PROBLEM: With "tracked" as the search word, show every line of the material that has it.

STORED DATA:
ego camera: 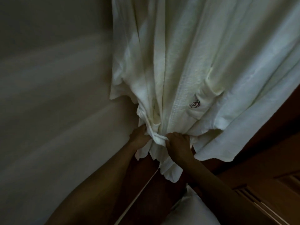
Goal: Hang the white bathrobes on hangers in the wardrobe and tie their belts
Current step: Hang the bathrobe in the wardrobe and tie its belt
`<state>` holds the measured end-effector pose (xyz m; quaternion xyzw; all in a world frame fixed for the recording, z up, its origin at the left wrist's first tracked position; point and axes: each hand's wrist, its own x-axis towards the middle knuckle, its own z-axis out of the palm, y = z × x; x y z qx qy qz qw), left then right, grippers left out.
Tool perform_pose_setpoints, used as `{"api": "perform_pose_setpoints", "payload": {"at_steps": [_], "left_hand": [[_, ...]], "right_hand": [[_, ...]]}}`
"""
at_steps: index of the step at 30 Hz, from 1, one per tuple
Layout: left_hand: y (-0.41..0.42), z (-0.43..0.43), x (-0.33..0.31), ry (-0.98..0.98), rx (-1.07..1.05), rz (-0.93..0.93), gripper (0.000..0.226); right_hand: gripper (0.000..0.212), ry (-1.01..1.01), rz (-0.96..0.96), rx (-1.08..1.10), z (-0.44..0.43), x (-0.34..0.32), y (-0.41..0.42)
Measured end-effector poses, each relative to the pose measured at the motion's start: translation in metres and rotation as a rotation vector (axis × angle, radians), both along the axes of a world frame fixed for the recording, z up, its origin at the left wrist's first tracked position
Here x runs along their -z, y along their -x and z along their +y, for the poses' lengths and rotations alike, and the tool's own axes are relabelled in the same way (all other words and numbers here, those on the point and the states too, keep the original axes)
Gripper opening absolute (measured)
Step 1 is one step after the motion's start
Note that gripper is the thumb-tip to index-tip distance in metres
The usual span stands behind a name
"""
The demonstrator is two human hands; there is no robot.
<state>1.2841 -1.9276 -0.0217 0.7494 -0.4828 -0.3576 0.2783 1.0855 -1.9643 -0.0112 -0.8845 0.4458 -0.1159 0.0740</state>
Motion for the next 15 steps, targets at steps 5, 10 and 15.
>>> {"api": "perform_pose_setpoints", "payload": {"at_steps": [5, 10, 15], "left_hand": [[-0.011, 0.013, 0.001, 0.171, -0.146, 0.001, 0.008], [-0.039, 0.013, -0.03, 0.422, -0.309, -0.192, 0.009], [-0.05, 0.025, -0.022, 0.322, -0.237, -0.253, 0.004]], "right_hand": [[0.02, 0.108, -0.297, -0.147, -0.003, -0.01, 0.02], [0.029, 0.253, -0.412, -0.053, -0.002, -0.026, 0.043], [0.042, 0.195, -0.309, -0.03, 0.004, -0.005, 0.066]]}}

FINISHED EXERCISE:
`<state>` holds the measured end-effector pose (xyz m; quaternion xyzw; all in a world frame fixed for the recording, z up, its origin at the left wrist's first tracked position; point and axes: each hand's wrist, its own x-axis towards the middle knuckle, its own z-axis out of the palm, y = z × x; x y z qx qy qz qw), left then right, grippers left out.
Measured end-effector poses, each relative to the pose measured at the motion's start: translation in metres and rotation as a rotation vector (axis × angle, radians), both along the axes of a world frame fixed for the recording, z up, its origin at the left wrist's first tracked position

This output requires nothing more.